TASK ITEM
Copy out again, unchanged, the listing below from the line that has "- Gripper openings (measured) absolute" through the line that has "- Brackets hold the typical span".

INPUT RECORDS
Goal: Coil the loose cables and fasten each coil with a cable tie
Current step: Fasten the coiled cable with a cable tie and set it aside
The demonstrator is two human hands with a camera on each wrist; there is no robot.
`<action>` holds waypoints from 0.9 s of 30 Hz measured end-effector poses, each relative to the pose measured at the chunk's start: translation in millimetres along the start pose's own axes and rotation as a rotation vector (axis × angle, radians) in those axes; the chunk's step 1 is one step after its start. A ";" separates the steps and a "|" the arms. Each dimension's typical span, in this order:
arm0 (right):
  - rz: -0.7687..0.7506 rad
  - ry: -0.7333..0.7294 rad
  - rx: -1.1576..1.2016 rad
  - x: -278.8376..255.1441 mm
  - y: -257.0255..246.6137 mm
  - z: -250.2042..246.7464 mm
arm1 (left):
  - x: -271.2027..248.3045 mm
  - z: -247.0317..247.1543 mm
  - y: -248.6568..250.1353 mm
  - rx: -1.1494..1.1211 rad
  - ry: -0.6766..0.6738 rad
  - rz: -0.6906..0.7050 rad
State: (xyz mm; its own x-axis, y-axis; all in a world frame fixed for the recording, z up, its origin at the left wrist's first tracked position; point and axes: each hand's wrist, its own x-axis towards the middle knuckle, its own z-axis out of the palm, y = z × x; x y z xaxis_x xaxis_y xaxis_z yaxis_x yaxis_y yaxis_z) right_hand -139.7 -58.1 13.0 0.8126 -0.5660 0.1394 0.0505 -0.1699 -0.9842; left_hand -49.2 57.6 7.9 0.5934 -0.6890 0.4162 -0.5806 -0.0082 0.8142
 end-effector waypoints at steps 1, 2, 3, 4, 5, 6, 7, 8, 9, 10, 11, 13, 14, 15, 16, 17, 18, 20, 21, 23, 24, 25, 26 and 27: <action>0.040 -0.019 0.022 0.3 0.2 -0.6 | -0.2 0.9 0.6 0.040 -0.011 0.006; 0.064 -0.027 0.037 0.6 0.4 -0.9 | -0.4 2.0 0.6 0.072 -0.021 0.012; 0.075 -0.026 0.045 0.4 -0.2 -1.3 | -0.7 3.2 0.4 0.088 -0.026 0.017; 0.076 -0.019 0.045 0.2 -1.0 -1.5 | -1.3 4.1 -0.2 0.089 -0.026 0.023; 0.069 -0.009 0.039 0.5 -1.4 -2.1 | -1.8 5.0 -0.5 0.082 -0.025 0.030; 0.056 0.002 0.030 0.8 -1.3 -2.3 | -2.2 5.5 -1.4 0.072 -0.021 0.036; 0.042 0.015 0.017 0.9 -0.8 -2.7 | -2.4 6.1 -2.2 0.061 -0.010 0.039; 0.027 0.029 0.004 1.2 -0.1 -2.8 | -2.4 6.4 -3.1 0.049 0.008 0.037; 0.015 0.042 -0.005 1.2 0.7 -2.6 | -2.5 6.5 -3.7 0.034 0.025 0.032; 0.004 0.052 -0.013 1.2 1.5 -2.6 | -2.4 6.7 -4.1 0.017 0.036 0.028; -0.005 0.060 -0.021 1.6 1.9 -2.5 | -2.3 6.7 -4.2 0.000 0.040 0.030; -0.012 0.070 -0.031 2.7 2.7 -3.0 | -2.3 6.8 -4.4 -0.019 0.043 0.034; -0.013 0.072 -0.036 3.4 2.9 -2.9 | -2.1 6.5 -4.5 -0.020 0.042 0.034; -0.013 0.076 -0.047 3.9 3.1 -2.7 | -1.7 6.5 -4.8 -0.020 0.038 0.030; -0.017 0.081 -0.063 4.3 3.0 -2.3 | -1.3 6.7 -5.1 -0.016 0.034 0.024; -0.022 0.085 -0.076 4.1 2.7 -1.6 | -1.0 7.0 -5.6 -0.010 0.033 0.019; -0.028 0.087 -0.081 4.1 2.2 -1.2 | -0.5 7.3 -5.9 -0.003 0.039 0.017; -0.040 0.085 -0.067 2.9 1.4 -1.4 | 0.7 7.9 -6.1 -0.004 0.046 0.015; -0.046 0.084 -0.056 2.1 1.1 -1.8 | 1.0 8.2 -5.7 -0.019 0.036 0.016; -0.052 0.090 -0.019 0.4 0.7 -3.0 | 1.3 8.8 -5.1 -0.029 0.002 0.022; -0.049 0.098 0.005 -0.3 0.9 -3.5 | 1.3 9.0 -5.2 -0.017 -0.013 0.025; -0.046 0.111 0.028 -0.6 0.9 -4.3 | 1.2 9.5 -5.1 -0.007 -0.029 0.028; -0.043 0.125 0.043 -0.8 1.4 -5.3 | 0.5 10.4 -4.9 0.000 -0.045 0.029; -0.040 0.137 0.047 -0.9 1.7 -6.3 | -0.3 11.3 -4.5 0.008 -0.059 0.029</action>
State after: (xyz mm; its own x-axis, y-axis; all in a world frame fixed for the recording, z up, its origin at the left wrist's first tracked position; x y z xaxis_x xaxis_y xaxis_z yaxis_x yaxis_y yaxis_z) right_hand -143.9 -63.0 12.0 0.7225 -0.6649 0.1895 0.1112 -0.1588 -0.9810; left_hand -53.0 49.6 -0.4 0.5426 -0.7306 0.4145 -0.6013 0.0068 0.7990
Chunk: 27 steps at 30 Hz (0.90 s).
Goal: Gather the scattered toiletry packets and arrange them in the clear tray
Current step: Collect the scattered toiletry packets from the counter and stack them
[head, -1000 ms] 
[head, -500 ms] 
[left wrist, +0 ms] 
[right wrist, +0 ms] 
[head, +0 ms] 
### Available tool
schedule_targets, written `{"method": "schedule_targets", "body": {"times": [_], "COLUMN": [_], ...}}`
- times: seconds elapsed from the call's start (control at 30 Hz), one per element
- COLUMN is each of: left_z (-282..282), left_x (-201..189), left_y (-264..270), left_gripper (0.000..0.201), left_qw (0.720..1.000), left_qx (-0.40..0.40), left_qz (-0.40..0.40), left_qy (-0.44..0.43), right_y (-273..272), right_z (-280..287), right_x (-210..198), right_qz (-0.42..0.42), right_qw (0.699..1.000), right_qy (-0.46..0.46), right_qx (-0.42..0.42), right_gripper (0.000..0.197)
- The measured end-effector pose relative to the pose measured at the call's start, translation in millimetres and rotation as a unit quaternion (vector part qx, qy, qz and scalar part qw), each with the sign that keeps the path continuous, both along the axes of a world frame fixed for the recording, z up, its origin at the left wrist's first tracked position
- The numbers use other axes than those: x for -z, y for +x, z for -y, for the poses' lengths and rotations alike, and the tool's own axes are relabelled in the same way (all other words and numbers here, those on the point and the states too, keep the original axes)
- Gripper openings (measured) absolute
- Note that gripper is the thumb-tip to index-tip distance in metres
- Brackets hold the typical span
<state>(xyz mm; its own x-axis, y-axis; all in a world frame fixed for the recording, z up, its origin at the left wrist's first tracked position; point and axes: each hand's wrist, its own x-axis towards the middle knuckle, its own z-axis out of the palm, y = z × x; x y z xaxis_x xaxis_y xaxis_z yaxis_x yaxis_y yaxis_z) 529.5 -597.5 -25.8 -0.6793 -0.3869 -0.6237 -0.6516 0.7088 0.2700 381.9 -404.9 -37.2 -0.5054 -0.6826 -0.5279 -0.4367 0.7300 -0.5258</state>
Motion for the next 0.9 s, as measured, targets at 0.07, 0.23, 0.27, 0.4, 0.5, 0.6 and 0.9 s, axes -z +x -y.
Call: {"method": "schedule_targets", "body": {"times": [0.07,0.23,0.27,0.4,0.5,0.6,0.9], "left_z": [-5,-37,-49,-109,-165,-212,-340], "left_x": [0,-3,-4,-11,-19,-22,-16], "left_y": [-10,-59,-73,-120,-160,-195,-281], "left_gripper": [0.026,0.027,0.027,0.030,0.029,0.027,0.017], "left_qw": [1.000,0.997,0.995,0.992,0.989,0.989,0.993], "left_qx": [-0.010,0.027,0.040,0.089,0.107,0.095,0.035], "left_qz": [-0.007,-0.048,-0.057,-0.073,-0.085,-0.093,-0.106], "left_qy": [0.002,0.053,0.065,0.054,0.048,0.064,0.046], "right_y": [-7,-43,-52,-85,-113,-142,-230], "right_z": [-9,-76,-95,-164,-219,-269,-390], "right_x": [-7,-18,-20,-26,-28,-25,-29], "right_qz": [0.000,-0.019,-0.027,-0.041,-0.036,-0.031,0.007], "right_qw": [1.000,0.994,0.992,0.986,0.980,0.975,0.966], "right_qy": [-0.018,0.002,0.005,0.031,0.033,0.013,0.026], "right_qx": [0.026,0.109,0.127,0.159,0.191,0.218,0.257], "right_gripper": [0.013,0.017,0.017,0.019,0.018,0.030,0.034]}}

ANSWER FOR THIS EXERCISE
- Gripper openings (measured) absolute
- Note that gripper is the thumb-tip to index-tip distance in metres
- Brackets hold the typical span

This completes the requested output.